Rodriguez... garanti un spectacle de qualité. Il n'y a qu’à voir l'affluence des stades quand

Paris ou Monaco (Marseille ou Saint-Etienne pour d'autres raisons) jouent à l’extérieur de

leurs stades. Toutes les équipes jouent le match de l'année face à ces grands noms et arrivent

à hausser leur niveau de jeu. Certes c'est sur des périodes courtes mais ça démontre l'effet

positif sur les petites équipes d'avoir des noms prestigieux face à eux. Si en plus de ça, ces

gros budgets dépensent une partie de leur investissement en recrutant des joueurs formés

en France, les "petits" clubs peuvent réinvestir cet argent dans le développement des

infrastructures, la formation des jeunes, recrutement de joueurs à votre valeur ajoutée...

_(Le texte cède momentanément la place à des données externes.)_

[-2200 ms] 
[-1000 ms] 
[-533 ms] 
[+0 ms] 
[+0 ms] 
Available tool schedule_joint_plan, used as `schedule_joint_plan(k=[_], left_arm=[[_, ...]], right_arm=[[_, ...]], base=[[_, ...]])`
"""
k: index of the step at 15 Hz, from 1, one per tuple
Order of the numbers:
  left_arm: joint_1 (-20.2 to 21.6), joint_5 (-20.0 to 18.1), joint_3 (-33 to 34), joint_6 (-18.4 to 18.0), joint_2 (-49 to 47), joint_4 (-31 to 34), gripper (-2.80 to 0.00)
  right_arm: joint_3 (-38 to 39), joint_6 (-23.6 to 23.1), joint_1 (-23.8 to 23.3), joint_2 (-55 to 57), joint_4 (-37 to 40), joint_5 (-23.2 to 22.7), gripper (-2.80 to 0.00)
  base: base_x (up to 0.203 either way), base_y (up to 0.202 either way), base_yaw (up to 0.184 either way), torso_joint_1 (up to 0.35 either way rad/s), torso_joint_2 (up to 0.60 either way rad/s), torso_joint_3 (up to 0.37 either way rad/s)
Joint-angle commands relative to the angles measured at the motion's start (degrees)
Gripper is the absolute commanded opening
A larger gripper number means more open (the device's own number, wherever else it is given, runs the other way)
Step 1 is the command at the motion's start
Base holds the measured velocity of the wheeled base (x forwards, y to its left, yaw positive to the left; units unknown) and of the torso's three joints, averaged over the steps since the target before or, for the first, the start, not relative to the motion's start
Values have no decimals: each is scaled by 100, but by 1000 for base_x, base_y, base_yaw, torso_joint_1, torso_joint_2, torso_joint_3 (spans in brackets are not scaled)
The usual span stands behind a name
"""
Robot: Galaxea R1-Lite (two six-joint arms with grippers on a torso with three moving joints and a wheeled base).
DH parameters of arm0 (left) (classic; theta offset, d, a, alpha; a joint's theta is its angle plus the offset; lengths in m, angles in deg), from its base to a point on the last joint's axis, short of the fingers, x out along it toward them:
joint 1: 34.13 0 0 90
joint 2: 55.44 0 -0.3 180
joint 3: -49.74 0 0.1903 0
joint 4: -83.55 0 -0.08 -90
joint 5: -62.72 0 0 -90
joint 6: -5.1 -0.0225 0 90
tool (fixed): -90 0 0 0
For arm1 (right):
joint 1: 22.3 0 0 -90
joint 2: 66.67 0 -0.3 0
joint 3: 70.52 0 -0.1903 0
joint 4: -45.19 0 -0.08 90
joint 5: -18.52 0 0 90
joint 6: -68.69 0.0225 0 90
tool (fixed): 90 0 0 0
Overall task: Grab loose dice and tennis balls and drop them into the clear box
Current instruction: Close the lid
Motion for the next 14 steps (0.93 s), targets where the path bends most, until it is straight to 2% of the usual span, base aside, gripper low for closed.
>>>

dans le but de gagner des titres et titiller les grands.

L'autre effet positif que je constate, c'est la nouvelle exposition de la Ligue 1. Sans QSI (Qatar

Sports Investments) Zlatan ou Thigo Silva n'auraient pas foulé la pelouse de Guinguamp ou

d'Ajaccio. La promesse de jouer les premiers rôles en Europe avec des

investissements importants, même si le championnat est moins prestigieux suffit à les attirer.

Encore plus quand leur salaires dépassent les 10 M € net par an (hors contrats personnels).

D'autres grands joueurs auront envie de participer à ce projet et augmenter l'attractivité et

le niveau du Championnat de France. Ces grands joueurs sont des gagneurs et cette culture

peut rejaillir sur les autres équipes et joueurs de la Ligue 1.